**Exercise details**
When you reach the line containing "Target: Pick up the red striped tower", include it and stop; until then, return each line of the material exactly, starting with the first.

--------------------

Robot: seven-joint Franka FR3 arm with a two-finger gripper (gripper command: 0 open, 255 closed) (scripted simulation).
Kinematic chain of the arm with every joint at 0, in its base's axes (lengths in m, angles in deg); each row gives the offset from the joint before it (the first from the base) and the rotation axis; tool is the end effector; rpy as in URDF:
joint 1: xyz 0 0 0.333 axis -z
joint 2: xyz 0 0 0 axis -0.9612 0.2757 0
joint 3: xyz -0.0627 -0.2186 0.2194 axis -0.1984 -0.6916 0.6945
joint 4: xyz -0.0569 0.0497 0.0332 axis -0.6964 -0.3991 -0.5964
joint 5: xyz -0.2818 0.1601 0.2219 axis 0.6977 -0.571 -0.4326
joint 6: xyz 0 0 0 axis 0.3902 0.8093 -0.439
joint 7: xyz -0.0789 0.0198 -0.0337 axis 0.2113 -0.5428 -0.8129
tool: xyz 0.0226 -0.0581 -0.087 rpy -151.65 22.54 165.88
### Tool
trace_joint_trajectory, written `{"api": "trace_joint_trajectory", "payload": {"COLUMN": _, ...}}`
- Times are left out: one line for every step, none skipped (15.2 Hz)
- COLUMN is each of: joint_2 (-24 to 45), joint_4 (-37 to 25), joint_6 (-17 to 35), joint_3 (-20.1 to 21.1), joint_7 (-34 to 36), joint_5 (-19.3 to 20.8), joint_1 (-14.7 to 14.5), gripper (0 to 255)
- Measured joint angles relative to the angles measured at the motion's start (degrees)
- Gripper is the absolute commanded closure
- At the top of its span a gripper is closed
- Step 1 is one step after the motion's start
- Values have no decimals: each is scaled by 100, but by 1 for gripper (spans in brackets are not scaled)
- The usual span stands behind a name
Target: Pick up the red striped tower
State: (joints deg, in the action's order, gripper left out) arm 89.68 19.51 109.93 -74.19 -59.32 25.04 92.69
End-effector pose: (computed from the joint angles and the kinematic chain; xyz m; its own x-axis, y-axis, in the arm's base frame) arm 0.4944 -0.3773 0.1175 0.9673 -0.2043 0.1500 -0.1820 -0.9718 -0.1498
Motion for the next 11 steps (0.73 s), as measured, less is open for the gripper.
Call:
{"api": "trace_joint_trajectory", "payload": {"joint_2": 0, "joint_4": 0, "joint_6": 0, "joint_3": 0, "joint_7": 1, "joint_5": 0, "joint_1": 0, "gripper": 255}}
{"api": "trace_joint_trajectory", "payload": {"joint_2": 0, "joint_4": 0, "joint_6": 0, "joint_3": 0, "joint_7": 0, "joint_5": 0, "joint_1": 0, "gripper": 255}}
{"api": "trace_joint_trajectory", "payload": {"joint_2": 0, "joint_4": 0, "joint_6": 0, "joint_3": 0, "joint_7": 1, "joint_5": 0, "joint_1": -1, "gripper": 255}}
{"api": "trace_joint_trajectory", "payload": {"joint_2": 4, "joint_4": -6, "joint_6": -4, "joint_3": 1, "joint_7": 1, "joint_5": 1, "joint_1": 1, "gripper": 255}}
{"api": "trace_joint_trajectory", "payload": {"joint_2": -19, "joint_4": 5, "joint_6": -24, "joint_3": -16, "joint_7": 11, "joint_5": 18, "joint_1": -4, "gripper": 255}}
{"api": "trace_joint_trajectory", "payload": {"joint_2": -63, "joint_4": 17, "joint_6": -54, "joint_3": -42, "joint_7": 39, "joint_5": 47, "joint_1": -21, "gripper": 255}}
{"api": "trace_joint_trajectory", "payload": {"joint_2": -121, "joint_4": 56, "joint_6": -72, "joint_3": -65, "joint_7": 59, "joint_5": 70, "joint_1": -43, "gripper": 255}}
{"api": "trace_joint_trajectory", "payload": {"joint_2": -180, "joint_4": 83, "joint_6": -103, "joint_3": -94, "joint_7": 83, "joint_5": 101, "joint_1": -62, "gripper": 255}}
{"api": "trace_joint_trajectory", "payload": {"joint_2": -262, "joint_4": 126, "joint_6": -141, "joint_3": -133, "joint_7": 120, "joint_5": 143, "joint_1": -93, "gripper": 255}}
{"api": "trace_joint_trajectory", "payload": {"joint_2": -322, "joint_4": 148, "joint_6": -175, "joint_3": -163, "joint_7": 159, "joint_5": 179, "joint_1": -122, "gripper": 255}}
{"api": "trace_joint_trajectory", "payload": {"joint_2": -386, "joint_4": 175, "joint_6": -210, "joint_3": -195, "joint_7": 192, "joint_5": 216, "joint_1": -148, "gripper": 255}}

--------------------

**Problem solution**
Robot: seven-joint Franka FR3 arm with a two-finger gripper (gripper command: 0 open, 255 closed) (scripted simulation).
Kinematic chain of the arm with every joint at 0, in its base's axes (lengths in m, angles in deg); each row gives the offset from the joint before it (the first from the base) and the rotation axis; tool is the end effector; rpy as in URDF:
joint 1: xyz 0 0 0.333 axis -z
joint 2: xyz 0 0 0 axis -0.9612 0.2757 0
joint 3: xyz -0.0627 -0.2186 0.2194 axis -0.1984 -0.6916 0.6945
joint 4: xyz -0.0569 0.0497 0.0332 axis -0.6964 -0.3991 -0.5964
joint 5: xyz -0.2818 0.1601 0.2219 axis 0.6977 -0.571 -0.4326
joint 6: xyz 0 0 0 axis 0.3902 0.8093 -0.439
joint 7: xyz -0.0789 0.0198 -0.0337 axis 0.2113 -0.5428 -0.8129
tool: xyz 0.0226 -0.0581 -0.087 rpy -151.65 22.54 165.88
### Tool
trace_joint_trajectory, written `{"api": "trace_joint_trajectory", "payload": {"COLUMN": _, ...}}`
- Times are left out: one line for every step, none skipped (15.2 Hz)
- COLUMN is each of: joint_2 (-24 to 45), joint_4 (-37 to 25), joint_6 (-17 to 35), joint_3 (-20.1 to 21.1), joint_7 (-34 to 36), joint_5 (-19.3 to 20.8), joint_1 (-14.7 to 14.5), gripper (0 to 255)
- Measured joint angles relative to the angles measured at the motion's start (degrees)
- Gripper is the absolute commanded closure
- At the top of its span a gripper is closed
- Step 1 is one step after the motion's start
- Values have no decimals: each is scaled by 100, but by 1 for gripper (spans in brackets are not scaled)
- The usual span stands behind a name
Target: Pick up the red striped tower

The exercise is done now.